How Google Tackles Synonyms in the Search for AI
Google Jan. 19 said it has improved the way its search engine understands synonyms, a big step in the company's effort to make its search services think more like humans, or artificial intelligence, in the parlance of the computing industry.
Parsing synonyms is something that search engine startups such as Hakia, Yebol and Microsoft's Powerset (now powering Bing) also work on, under the banner of semantic search. The idea is to fine-tune search engines to distinguish among words with similar meanings.
Google search quality engineers have racked up more than five years of research leading to the company's "synonyms system" by which it "analyzes synonyms' impact and quality," wrote Google Software Engineer Steven Baker in a blog post Jan. 19. "Our systems analyze petabytes of Web documents and historical search data" to understand "what words can mean in different contexts."
The company has found that that "synonyms affect 70 percent of user searches across the more than 100 languages Google supports," Baker said.
"Enabling computers to understand language remains one of the hardest problems in artificial intelligence," he said. "The goal of a search engine is to return the best results for your search, and understanding language is crucial to returning the best results. A key part of this is our system for understanding synonyms."
Baker said a good example of this AI challenge would be helping Google's search engine distinguish between the words "pictures" and "photos," which often mean the same thing.
If a user searches for "'pictures developed with coffee' to see how to develop photographs using coffee grinds as a developing agent, Google must understand that even if a page says 'photos' and not 'pictures,' it's still relevant to the search," Baker said. See the example here.
Google is also now putting search synonyms in bold lettering in its search results snippets to help search users understand why that result is shown, even if it doesn't contain the original search term. For example, for the "pictures developed with coffee" search, the title of the first result has the word "photos" in bold.
That's an easy example.
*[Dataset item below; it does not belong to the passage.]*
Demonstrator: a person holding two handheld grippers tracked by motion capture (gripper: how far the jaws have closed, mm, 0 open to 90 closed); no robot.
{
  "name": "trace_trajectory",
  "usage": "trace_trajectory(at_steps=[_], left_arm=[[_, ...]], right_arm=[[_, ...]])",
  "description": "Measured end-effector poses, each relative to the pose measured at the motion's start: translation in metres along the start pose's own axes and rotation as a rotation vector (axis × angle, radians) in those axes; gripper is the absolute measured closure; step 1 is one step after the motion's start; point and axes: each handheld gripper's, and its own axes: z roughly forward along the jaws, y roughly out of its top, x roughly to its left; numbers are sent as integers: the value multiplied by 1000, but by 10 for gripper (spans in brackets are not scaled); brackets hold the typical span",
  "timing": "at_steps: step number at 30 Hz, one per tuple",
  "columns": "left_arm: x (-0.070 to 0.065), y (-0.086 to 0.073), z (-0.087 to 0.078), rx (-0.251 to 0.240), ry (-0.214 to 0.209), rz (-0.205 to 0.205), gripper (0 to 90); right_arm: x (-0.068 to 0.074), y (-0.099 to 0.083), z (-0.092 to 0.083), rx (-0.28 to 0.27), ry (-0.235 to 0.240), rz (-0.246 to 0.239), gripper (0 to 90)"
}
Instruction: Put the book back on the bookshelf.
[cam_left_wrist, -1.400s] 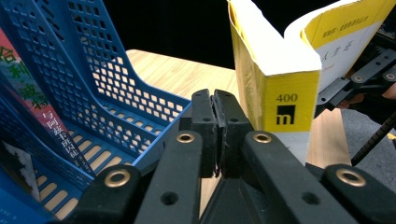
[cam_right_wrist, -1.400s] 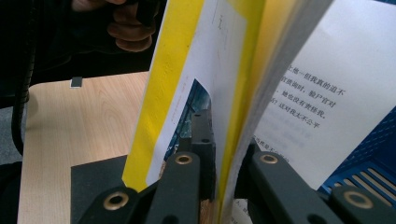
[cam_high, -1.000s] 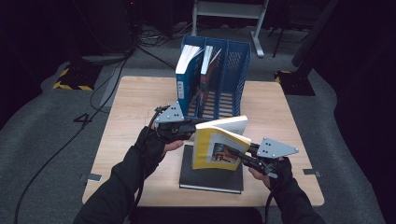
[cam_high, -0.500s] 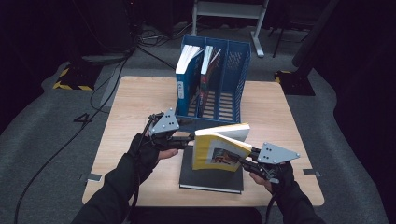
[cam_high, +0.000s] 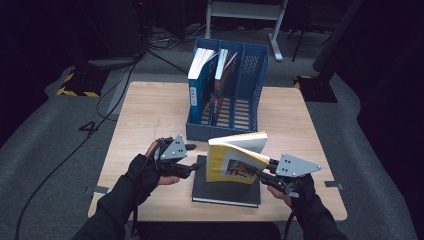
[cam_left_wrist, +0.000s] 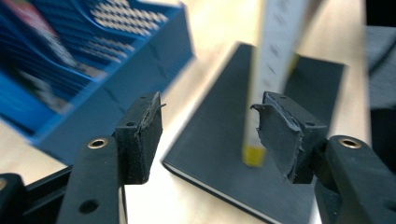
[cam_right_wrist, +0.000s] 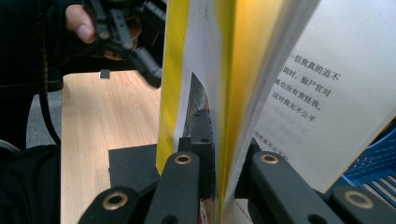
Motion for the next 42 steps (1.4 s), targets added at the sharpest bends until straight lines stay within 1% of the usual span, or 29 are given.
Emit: trace_trajectory(at_steps=[3,4,7,10,12,13,15,16,17,21,24,26,28,30,31,32,34,35,37,39,42], left_arm=[[-2,-2,2,11,-9,-1,358],[-3,-3,4,8,-25,-11,358],[-7,-3,10,5,-37,-10,346],[-10,-2,16,-7,-64,-18,339],[-11,-1,22,-14,-74,-32,339],[-11,-1,24,-20,-84,-33,340],[-11,2,28,-27,-99,-33,401],[-11,3,30,-39,-109,-34,418],[-11,5,31,-50,-121,-32,426],[-12,16,32,-91,-130,-22,469],[-13,27,32,-121,-128,-6,474],[-14,32,32,-134,-120,6,489],[-14,38,30,-158,-133,9,491],[-14,44,29,-176,-130,15,498],[-14,47,29,-189,-140,12,498],[-14,50,28,-197,-141,17,497],[-14,56,28,-206,-141,20,498],[-14,59,28,-213,-149,23,498],[-14,62,27,-217,-145,28,498],[-14,65,28,-223,-154,29,506],[-15,70,29,-218,-154,38,519]], right_arm=[[0,0,0,0,0,1,847],[0,0,0,0,3,0,846],[0,0,0,-2,6,1,846],[1,0,-1,0,6,-4,844],[2,0,-1,1,10,-6,842],[2,0,-2,1,11,-7,840],[2,-1,-2,3,14,-12,836],[2,-1,-2,6,13,-13,831],[2,-1,-3,7,14,-12,830],[2,-1,-4,15,-3,-18,795],[1,-2,-6,20,-17,-10,772],[0,-3,-9,18,-21,-8,765],[-1,-5,-11,21,-28,-4,762],[-1,-6,-14,25,-37,-5,748],[-2,-7,-15,28,-45,-5,744],[-3,-8,-16,27,-49,-2,741],[-4,-9,-18,29,-56,5,738],[-4,-10,-18,30,-63,5,736],[-4,-11,-20,31,-66,7,735],[-6,-12,-22,33,-71,14,731],[-7,-14,-23,35,-81,20,722]])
Google also pointed to queries involving terms with more potentially more complex synonyms, such as "GM." See Google's parsing of the term here. As Baker explained:
"Most people know the most prominent meaning: General Motors. For the search [gm cars], you can see that Google bolds the phrase "General Motors" in the search results. This is an indication that for that search we thought "General Motors" meant the same thing as "GM." ... GM can mean George Mason in [gm university], gamemaster in [gm screen star wars], Gangadhar Meher in [gm college], general manager in [nba gm] and even gunners mate in [navy gm]."
How accurate is Google's treatment of synonyms? Baker said, "For every 50 queries where synonyms significantly improved the search results, [Google] had only one truly bad synonym."
Meanwhile, users who stumble across poor synonyms should know a couple things. One, the AI behind synonyms isn't perfect, and two, Google will not manually fix bad synonyms because it prefers to make iterative improvements to its search algorithms.
Baker invited users post questions at the Web search help center forum or to send them via Twitter with the hash tag #googlesyns. Users may also turn off a synonym for a specific term by adding a "+" before it or by putting the words in quotation marks.
Matt Cutts, one of Google's search quality engineers, cheered Baker's post and called for Google to provide more transparency into its search quality efforts. He also threw down the gauntlet to challenge search rivals such as Bing, noting:
"The truth is that Google does a lot more sophisticated stuff than most people realize. I'd say that Google does more with "semantics" and both document and query understanding than almost any other search engine."